Write out the data that follows. Keep every character unchanged.

(Stored data)

+ + +

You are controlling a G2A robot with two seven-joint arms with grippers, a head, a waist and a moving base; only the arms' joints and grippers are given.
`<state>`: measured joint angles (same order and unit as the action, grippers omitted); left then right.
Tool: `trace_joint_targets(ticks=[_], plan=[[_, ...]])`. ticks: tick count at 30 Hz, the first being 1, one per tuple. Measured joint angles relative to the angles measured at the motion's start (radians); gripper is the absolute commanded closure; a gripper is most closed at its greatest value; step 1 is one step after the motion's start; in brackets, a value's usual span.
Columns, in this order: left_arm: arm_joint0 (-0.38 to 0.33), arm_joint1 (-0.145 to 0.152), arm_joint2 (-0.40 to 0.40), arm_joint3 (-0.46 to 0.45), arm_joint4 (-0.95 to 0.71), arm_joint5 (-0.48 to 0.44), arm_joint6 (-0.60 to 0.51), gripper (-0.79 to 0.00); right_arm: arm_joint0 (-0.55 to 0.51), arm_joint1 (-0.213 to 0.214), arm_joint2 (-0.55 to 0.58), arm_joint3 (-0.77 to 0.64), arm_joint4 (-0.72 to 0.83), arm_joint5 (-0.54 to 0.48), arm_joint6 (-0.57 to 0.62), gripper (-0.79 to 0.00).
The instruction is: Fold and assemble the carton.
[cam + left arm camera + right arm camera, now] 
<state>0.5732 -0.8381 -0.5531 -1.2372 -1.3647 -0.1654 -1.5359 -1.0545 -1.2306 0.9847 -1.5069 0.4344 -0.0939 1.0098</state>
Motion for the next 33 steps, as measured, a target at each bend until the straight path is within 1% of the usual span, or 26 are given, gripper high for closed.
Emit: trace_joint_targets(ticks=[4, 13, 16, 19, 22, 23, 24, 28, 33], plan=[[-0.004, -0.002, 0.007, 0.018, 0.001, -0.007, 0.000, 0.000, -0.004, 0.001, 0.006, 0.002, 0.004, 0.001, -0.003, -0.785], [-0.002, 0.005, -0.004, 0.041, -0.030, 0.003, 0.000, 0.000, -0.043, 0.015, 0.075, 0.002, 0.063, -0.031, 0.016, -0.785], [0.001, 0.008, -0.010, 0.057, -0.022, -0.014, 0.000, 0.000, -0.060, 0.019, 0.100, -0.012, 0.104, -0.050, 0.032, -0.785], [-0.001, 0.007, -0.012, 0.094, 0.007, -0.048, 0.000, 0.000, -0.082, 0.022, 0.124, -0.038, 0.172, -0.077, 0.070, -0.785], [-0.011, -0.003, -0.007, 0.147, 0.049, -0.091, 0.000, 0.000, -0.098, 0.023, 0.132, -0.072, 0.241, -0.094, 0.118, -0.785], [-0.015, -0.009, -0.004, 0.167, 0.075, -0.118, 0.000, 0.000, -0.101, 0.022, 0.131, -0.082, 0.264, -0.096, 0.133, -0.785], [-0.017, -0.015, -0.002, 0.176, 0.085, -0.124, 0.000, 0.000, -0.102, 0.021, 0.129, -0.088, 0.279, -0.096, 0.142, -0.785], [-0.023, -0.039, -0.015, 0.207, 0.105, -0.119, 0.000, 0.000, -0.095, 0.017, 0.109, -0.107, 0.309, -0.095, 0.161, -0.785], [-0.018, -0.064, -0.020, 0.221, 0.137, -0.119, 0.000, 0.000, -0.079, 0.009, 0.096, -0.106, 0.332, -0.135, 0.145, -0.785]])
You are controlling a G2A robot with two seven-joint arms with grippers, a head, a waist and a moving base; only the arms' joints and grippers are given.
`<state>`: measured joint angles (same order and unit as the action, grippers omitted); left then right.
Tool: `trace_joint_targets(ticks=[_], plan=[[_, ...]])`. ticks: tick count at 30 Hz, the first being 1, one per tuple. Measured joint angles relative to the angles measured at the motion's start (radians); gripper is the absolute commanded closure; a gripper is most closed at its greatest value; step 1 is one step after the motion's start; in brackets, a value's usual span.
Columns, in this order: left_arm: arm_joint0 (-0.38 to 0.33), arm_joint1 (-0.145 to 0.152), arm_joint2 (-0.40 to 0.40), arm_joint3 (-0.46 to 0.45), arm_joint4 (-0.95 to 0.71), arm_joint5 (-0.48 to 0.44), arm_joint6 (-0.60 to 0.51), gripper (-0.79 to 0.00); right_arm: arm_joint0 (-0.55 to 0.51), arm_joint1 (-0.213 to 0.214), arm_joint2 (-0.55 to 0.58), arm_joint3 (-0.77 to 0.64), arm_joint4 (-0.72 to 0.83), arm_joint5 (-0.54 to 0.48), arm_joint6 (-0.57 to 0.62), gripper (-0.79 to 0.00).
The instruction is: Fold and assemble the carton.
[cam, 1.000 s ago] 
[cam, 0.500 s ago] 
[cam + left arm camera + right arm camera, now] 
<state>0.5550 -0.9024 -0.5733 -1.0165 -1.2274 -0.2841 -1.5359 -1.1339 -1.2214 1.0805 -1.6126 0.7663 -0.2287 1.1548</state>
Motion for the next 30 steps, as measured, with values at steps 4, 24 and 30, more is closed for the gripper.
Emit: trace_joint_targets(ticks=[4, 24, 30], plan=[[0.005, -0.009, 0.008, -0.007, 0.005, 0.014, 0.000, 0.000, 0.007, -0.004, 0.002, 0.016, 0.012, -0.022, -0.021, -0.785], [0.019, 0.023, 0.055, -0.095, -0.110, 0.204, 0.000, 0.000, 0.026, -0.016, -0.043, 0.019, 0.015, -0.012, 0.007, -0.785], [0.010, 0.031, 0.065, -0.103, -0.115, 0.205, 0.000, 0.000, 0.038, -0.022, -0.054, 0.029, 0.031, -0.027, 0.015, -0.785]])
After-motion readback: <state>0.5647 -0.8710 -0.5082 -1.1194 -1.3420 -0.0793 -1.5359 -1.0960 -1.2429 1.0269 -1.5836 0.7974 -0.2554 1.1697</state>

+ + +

YOUR SOLUTION =>
You are controlling a G2A robot with two seven-joint arms with grippers, a head, a waist and a moving base; only the arms' joints and grippers are given.
`<state>`: measured joint angles (same order and unit as the action, grippers omitted); left then right.
Tool: `trace_joint_targets(ticks=[_], plan=[[_, ...]])`. ticks: tick count at 30 Hz, the first being 1, one per tuple. Measured joint angles relative to the angles measured at the motion's start (radians); gripper is the absolute commanded closure; a gripper is most closed at its greatest value; step 1 is one step after the motion's start; in brackets, a value's usual span.
Columns, in this order: left_arm: arm_joint0 (-0.38 to 0.33), arm_joint1 (-0.145 to 0.152), arm_joint2 (-0.40 to 0.40), arm_joint3 (-0.46 to 0.45), arm_joint4 (-0.95 to 0.71), arm_joint5 (-0.48 to 0.44), arm_joint6 (-0.60 to 0.51), gripper (-0.79 to 0.00); right_arm: arm_joint0 (-0.55 to 0.51), arm_joint1 (-0.213 to 0.214), arm_joint2 (-0.55 to 0.58), arm_joint3 (-0.77 to 0.64), arm_joint4 (-0.72 to 0.83), arm_joint5 (-0.54 to 0.48), arm_joint6 (-0.57 to 0.62), gripper (-0.79 to 0.00).
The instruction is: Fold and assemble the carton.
[cam + left arm camera + right arm camera, now] 
<state>0.5732 -0.8381 -0.5531 -1.2372 -1.3647 -0.1654 -1.5359 -1.0545 -1.2306 0.9847 -1.5069 0.4344 -0.0939 1.0098</state>
Motion for the next 33 steps, as measured, a target at each bend until the straight path is within 1% of the usual span, or 26 are given, gripper high for closed.
Emit: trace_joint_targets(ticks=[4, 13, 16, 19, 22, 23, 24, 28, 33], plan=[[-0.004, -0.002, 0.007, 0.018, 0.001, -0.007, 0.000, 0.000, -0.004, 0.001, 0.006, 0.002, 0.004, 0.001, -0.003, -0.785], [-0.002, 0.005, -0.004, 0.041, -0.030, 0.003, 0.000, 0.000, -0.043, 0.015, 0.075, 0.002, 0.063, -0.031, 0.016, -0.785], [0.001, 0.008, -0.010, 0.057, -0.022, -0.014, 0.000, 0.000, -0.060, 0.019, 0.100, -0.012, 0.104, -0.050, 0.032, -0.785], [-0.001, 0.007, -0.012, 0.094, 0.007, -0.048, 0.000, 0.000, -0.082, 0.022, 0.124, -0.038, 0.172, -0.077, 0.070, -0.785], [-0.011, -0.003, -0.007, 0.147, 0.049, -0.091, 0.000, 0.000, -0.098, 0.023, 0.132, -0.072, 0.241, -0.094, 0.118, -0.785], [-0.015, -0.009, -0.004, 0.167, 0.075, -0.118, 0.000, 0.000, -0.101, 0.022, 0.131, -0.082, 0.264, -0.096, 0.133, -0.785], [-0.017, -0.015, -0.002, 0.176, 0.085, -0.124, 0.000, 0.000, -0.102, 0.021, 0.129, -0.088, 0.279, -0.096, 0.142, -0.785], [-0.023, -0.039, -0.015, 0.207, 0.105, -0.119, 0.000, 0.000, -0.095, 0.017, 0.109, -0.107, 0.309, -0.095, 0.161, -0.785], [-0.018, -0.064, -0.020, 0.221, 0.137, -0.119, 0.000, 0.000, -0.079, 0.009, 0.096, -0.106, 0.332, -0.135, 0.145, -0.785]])
You are controlling a G2A robot with two seven-joint arms with grippers, a head, a waist and a moving base; only the arms' joints and grippers are given.
`<state>`: measured joint angles (same order and unit as the action, grippers omitted); left then right.
Tool: `trace_joint_targets(ticks=[_], plan=[[_, ...]])`. ticks: tick count at 30 Hz, the first being 1, one per tuple. Measured joint angles relative to the angles measured at the motion's start (radians); gripper is the absolute commanded closure; a gripper is most closed at its greatest value; step 1 is one step after the motion's start; in brackets, a value's usual span.
Columns, in this order: left_arm: arm_joint0 (-0.38 to 0.33), arm_joint1 (-0.145 to 0.152), arm_joint2 (-0.40 to 0.40), arm_joint3 (-0.46 to 0.45), arm_joint4 (-0.95 to 0.71), arm_joint5 (-0.48 to 0.44), arm_joint6 (-0.60 to 0.51), gripper (-0.79 to 0.00); right_arm: arm_joint0 (-0.55 to 0.51), arm_joint1 (-0.213 to 0.214), arm_joint2 (-0.55 to 0.58), arm_joint3 (-0.77 to 0.64), arm_joint4 (-0.72 to 0.83), arm_joint5 (-0.54 to 0.48), arm_joint6 (-0.57 to 0.62), gripper (-0.79 to 0.00).
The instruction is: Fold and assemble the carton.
[cam, 1.000 s ago] 
[cam, 0.500 s ago] 
[cam + left arm camera + right arm camera, now] 
<state>0.5550 -0.9024 -0.5733 -1.0165 -1.2274 -0.2841 -1.5359 -1.1339 -1.2214 1.0805 -1.6126 0.7663 -0.2287 1.1548</state>
Motion for the next 30 steps, as measured, with values at steps 4, 24 and 30, more is closed for the gripper.
Emit: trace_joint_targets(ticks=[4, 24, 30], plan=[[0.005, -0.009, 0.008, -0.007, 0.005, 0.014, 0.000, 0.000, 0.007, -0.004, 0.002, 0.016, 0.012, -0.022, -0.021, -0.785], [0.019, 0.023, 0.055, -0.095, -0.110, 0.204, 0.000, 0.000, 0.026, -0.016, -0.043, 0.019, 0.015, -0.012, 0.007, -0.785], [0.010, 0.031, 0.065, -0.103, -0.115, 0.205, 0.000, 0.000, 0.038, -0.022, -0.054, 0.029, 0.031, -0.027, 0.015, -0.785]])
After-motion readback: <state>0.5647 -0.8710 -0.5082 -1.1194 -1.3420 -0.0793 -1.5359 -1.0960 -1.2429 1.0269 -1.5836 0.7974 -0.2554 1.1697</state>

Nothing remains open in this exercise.